Closed ghost closed 5 years ago
When host receives the link force down message from peer host, the ntb_hw_switchtec driver would reinitialize the shared memory window, and NTB client(e.g. ntb_transport) would set up the translation memory window. << In case of ntb_hw_switchtec and NTB client (e.g. ntb_transport) setup memory window concurrently,
Because Switchtec uses same registers to set up memory window, the access to these registers would fail << the latter one would failed the MW setup, for the reason of configuring memory windows/requester ID mapping table required to be serialized.
This makes no sense to me. Especially this:
Because Switchtec uses same registers to set up memory window
How does the link status flag in memory relate to the switchtec registers?
Logan
Hi Logan,
Sorry for the unclear description. The issue is Step1: Load ntb, switchtec, ntb_hw_switchtec, ntb_transport and ntb_netdev modules on host. Step2: Load ntb, switchtec, ntb_hw_switchtec, ntb_transport and ntb_netdev modules on peer host. Step3: Host receives the link force down message from peer host. ntb_hw_switchteck module calls config_rsvd_lut_win() to reconfigure the shared memory window. Step4: At same time, host receives the check link message from peer host. ntb_hw_switchtec module calls switchtec_ntb_check_link() and set flag link_is_up to 1. Step5: ntb_transport module call switchtec_ntb_mw_set_trans() to configures the transport MW. Step6: Because of the function switchtec_ntb_part_op(LOCK) fails, the switchtec_ntb_mw_set_trans() would not set up the transport MW.
The reason is When function config_rsvd_lut_win() calls switchtec_ntb_part_op() to reconfigure the shared memory window, the function switchtec_ntb_mw_set_trans() calls switchtec_ntb_part_op() to configure the transport memory window. But Switchtec uses same registers to set up LUT window and transport window.
To fix it, we needs the link_is_up flag be 0 before the shared memory window is reconfigured.
Thanks Joey
Ah, I see. More of that needs to be in the commit message.
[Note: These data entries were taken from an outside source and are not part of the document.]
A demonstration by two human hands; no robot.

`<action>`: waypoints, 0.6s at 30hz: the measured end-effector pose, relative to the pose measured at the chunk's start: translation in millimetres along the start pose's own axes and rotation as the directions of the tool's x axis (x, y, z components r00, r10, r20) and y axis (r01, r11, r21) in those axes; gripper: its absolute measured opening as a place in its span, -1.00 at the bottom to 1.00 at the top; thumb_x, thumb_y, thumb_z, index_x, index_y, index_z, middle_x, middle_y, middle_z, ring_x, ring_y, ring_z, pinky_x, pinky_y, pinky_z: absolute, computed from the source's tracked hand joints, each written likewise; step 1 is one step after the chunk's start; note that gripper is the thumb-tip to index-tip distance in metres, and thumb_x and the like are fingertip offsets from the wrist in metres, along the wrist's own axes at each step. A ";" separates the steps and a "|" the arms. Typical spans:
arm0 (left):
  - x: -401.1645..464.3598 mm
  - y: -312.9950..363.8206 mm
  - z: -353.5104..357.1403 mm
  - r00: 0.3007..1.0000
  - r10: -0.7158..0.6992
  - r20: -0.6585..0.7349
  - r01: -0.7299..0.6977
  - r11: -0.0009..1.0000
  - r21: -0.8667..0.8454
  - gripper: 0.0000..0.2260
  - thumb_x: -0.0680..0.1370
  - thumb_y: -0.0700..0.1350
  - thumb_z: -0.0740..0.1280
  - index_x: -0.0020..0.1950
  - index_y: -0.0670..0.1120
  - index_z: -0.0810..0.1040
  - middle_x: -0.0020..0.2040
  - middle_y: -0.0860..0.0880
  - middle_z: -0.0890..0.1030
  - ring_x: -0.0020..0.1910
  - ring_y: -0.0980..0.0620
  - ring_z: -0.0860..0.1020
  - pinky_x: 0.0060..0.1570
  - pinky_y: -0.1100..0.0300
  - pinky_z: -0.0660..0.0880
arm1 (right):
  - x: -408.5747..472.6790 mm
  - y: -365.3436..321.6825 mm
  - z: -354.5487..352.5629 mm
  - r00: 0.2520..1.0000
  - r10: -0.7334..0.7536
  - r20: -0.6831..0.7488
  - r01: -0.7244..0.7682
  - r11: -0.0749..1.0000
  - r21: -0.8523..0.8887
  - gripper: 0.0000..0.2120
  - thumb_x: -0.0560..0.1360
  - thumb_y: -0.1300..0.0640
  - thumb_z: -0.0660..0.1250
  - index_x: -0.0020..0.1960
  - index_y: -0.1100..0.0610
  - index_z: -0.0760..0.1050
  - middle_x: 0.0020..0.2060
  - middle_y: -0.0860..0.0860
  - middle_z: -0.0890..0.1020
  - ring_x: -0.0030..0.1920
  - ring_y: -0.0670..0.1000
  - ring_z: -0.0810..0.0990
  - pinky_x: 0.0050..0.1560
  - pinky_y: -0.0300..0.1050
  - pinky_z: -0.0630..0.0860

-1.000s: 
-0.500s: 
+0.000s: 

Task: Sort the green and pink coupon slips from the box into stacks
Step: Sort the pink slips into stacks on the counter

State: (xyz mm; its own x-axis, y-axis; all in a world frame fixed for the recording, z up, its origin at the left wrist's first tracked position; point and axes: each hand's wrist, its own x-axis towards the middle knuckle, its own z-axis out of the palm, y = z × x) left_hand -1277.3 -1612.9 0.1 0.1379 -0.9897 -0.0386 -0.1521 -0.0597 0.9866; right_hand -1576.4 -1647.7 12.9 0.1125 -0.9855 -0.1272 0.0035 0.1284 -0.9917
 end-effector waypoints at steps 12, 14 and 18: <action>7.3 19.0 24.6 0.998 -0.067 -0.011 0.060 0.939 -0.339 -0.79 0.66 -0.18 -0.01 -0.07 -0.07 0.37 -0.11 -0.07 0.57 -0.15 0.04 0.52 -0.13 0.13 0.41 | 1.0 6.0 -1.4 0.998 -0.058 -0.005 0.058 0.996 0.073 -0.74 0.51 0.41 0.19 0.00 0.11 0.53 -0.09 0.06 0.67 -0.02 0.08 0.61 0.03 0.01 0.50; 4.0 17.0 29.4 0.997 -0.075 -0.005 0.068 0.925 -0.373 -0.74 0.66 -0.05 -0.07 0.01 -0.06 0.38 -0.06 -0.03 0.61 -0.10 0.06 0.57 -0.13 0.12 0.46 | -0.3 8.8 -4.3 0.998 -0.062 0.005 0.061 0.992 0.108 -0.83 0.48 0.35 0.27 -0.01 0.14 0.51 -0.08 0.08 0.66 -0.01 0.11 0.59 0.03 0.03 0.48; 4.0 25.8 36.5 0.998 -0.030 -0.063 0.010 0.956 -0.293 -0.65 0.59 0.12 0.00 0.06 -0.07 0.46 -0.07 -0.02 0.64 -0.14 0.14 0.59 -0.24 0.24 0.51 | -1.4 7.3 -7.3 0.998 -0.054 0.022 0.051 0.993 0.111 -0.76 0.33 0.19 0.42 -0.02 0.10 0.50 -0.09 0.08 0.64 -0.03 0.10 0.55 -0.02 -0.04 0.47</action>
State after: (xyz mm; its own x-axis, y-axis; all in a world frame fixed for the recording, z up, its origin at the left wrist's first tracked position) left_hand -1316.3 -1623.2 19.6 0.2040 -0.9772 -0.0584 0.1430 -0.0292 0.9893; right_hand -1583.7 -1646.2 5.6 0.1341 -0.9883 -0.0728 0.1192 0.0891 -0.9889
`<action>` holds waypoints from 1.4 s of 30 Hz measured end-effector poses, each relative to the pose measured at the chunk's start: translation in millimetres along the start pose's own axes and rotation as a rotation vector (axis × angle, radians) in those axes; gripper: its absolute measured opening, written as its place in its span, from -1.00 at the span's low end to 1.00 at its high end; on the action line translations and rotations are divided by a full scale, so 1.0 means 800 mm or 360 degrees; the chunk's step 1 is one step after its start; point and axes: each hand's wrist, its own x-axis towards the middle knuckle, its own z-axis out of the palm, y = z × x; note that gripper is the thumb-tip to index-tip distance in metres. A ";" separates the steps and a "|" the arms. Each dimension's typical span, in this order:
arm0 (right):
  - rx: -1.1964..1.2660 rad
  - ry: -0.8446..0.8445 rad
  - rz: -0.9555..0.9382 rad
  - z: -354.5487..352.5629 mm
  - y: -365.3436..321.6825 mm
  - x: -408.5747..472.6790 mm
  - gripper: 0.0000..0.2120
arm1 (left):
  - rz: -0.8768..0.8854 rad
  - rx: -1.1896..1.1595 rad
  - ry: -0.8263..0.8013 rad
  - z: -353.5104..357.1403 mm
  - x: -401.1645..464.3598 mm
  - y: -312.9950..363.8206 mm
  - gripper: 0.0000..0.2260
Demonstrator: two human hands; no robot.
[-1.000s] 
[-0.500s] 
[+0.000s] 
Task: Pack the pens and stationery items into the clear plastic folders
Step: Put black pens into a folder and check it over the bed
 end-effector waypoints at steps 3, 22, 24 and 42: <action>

In this case you haven't fixed the problem. You've just made the race less likely. If you have two threads running nothing says the second thread doesn't do the check just before the first thread sets the flag. We either need to use a lock or make sure all the link status checking stuff happens in the same work queue (I think the second choice is better).
If we make check_link_status the work item and remove the work item for force link down it should probably fix this problem.
Hi Logan,
Thanks for the review and comments. I updated the code and commit message. Please help to review it again. In this update, we put all the link status checking stuff in the same work queue. I tested it and It can work.
Regards Joey
System work queue has no promise on the latter work item be executed after the former is done. So there is a case, when the reconfigure lut in progress by first work item, the second one had started to check link state and finally into link up state, sending link up notify to peer. Followed Peer will write the spad, which is part of the self shared lut now in configuring, data lost happen in this case. The result of data lost is to read peer wrote data, 0 will return.
Hmmm, it might work if instead of storing a message in sndev, you store the requested link state and a flag to indicate whether a force has occurred.
Hi Logan,
Thanks for the review and suggestion. I add a new message type (MSG_RETRY) to fix this issue. Please help to review it.
Regards Joey
Huh? I don't know how you got that adding a message type was the solution.... I mean to store state required for the work queue, and not the message itself. We're trying to avoid the situation caused by dropped messages.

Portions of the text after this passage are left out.